# REQUIREMENT
Go through the material and copy each line in which the word "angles" shows up.
[Opening DATA section]
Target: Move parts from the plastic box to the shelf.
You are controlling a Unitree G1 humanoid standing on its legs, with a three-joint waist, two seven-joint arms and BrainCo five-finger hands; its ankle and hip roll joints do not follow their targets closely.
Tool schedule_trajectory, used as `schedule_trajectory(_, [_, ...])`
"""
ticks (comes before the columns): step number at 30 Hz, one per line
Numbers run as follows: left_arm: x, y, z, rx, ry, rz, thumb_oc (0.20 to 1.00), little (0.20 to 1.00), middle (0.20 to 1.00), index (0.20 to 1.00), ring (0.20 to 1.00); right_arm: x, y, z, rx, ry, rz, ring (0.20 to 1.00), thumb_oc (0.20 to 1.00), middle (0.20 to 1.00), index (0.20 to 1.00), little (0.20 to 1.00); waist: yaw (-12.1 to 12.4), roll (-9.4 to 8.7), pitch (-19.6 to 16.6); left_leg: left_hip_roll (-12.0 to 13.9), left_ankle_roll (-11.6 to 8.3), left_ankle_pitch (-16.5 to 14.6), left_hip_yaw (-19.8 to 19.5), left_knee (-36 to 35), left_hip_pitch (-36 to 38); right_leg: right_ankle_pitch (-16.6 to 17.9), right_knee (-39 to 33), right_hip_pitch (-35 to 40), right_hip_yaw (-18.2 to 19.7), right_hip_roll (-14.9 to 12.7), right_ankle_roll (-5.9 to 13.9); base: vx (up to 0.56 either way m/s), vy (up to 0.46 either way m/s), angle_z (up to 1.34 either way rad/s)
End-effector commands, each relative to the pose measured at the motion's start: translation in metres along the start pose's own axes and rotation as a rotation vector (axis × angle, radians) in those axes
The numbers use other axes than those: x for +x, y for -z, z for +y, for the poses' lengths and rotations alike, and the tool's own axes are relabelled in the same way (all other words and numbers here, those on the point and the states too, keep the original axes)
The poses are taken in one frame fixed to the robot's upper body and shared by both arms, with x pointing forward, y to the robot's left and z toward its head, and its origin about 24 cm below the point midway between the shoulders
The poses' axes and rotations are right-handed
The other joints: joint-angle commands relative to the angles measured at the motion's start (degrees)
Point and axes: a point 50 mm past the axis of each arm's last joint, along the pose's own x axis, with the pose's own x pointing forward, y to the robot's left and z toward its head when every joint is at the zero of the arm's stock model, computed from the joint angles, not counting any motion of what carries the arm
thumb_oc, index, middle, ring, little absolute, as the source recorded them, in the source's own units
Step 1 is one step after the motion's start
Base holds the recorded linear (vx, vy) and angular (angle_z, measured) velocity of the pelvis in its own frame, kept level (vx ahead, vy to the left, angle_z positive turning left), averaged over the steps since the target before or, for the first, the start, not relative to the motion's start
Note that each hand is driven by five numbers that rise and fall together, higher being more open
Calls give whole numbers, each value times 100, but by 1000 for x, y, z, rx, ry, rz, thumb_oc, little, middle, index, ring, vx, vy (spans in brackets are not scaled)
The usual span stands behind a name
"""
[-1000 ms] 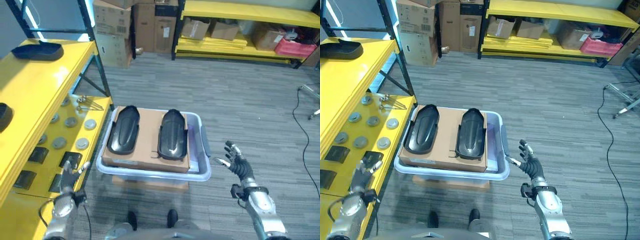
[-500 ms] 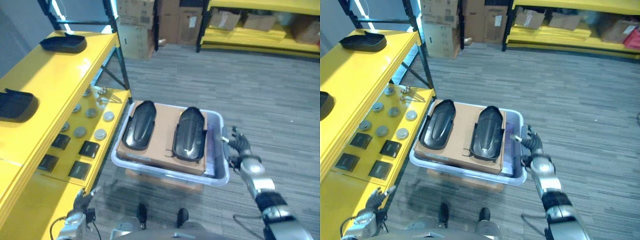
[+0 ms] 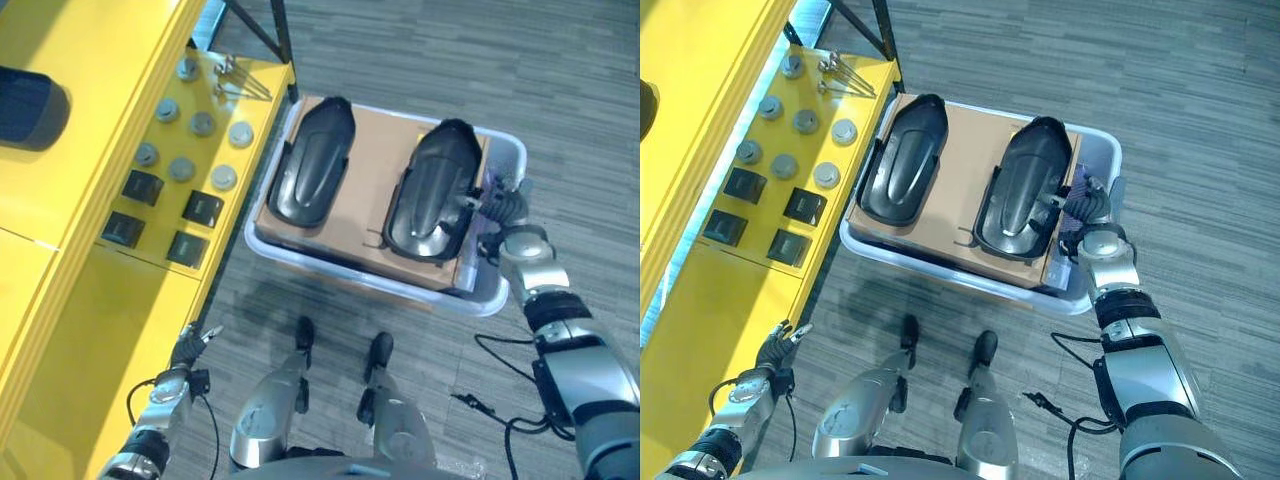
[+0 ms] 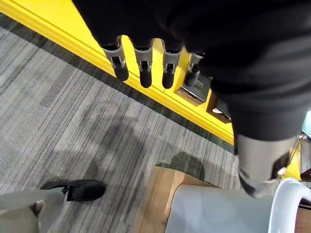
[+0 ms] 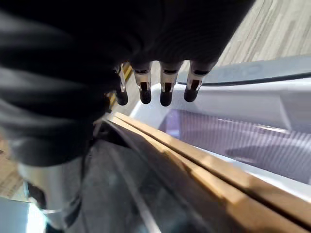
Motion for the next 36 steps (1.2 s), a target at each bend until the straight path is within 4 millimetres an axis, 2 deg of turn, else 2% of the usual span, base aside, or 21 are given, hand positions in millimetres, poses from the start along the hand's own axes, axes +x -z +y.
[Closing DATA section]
# ANSWER SECTION
The other joints: joint-angle commands relative to the angles measured at the motion's start (degrees)
Point and axes: a point 50 mm past the axis of each arm's last joint, along the pose's own x axis, with the pose's own x pointing forward, y to the robot's left and z toward its head when every joint is at the zero of the arm's stock model, computed from the joint angles, not counting any motion of what carries the arm

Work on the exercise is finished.